UN Concerned Over Arrests At Kabul News Conference To Announce Women's Movement For Equality

Afghan female students queue for entrance exams at Kabul University on October 13. The Taliban has issued restrictions controlling women's lives, blocking girls from returning to secondary schools and barring women from many government jobs.

The United Nations human rights office has voiced concern over the detention of five people after the Taliban disrupted a press conference in Kabul intended to launch a new women's movement.

One woman, Zarifa Yaqobi, and four male colleagues were arrested at the event and remained in detention on November 4, UN rights office spokesman Jeremy Laurence told reporters in Geneva.

A women's rights activists who did not want to be named due to security concerns told RFE/RL's Radio Azadi that Yaqobi was arrested after announcing the founding of the Afghan Women's Movement for Equality.

"The whole place was militarized. We thought they were going to bring us all to one place," the activist said. "First they took the boys, then they locked the women in the room."

The women were temporarily detained and subjected to phone and body searches before being released, the activist and the UN rights office said.

The activist said that later on November 3 the Taliban took Yaqobi's sister, Arifa Yaqobi, and her husband-in-law's brother under the pretext they should be with Yaqobi at night.

Laurence said the UN had received "deeply worrying reports that yesterday (November 3) afternoon in Kabul, a number of de facto security officials disrupted a press conference by a women's civil society organization."

He said the UN rights office is "concerned about the welfare of these five individuals and [has] sought information from the de facto authorities regarding their detention."

A Taliban spokesman did not immediately provide a comment, Reuters reported.

The four men detained along with Yaqobi were her brothers, a women's rights activist told AFP. The activist, who identified herself only by the name Mandegar because of security concerns, said when the news conference started the Taliban told the organizers they could not hold it and asked the journalists who were present to leave.

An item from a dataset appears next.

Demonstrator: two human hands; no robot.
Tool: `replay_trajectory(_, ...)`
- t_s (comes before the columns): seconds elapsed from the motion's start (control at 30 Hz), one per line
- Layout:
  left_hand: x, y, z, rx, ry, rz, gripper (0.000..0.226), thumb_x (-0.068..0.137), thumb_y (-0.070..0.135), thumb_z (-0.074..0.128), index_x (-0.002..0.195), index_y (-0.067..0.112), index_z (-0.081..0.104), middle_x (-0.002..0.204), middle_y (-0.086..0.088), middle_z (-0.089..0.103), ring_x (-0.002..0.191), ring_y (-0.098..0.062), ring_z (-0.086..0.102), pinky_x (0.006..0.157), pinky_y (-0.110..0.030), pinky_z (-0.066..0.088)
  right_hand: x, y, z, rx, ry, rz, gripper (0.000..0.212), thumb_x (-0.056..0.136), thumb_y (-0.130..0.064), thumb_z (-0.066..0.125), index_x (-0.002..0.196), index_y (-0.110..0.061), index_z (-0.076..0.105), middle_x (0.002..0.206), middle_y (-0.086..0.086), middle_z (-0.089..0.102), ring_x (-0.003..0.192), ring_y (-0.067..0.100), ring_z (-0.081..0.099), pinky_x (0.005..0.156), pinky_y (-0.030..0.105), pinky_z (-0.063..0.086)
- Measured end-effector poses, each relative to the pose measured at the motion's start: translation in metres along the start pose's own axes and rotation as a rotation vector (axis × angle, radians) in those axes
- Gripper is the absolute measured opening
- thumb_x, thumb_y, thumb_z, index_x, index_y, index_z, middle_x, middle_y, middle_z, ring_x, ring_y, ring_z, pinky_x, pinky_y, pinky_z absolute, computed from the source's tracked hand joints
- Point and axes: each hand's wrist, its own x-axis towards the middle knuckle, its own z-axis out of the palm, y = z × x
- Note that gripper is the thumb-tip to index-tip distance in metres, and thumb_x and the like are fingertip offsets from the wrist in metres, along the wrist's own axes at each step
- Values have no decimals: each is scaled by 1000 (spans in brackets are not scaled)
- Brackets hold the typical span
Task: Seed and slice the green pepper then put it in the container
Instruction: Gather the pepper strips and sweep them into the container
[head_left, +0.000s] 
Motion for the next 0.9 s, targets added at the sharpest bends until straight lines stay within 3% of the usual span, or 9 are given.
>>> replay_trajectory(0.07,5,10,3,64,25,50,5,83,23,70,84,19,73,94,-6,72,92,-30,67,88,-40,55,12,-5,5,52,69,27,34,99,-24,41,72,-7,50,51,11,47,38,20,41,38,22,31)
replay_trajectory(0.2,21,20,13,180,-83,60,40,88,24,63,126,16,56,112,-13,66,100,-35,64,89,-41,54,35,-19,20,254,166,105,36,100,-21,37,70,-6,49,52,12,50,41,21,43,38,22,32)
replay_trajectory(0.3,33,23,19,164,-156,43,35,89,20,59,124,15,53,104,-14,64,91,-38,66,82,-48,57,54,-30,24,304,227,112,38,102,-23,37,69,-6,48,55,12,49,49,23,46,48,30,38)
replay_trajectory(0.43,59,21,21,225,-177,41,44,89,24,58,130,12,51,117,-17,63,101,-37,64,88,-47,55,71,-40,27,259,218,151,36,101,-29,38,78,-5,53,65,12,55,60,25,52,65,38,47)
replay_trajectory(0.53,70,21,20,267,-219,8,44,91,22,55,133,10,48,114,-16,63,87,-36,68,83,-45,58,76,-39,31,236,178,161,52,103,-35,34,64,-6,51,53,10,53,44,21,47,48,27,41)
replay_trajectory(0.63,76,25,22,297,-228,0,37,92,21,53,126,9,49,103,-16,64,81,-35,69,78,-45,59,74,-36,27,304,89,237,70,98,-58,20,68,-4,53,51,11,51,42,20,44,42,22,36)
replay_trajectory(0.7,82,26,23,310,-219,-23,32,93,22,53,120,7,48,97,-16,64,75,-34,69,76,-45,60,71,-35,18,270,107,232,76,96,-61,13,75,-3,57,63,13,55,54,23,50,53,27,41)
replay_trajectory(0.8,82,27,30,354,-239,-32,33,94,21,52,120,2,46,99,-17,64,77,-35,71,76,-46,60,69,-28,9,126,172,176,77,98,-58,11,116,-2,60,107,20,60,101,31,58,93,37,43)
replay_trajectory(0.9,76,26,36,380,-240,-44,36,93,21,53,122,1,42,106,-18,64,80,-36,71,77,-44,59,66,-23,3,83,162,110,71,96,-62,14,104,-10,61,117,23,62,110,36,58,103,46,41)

She said the Taliban sent in female police officers who "checked our phones and deleted all images of the event." The officers also "insulted and threatened us before they allowed us to leave one by one."

Women's freedoms in Afghanistan have been undermined since the Taliban seized power in August 2021 as international forces backing a pro-Western government pulled out. The Taliban has issued a slew of restrictions controlling women's lives, blocking girls from returning to secondary schools and barring women from many government jobs.

Fawzia Kofi, a member of Afghanistan's Moj Talaq Party, told Radio Azadi that Yaqobi was also a member of the party and her actions show that the Taliban is afraid of women.

"I expect the men of Afghanistan to stand by their sisters in this situation and not allow (the Taliban) to misrepresent religion and human rights," Kofi said.

Shukria Barakzai, the former ambassador of Afghanistan to Norway and a women's rights activist, said such actions by the Taliban will have bad consequences for the militants.

"Limiting the freedoms of Afghans, whether it is in speech or in the demands of the people, is the work of the Taliban. There is no doubt that today the Taliban consider women as their main enemies," she said.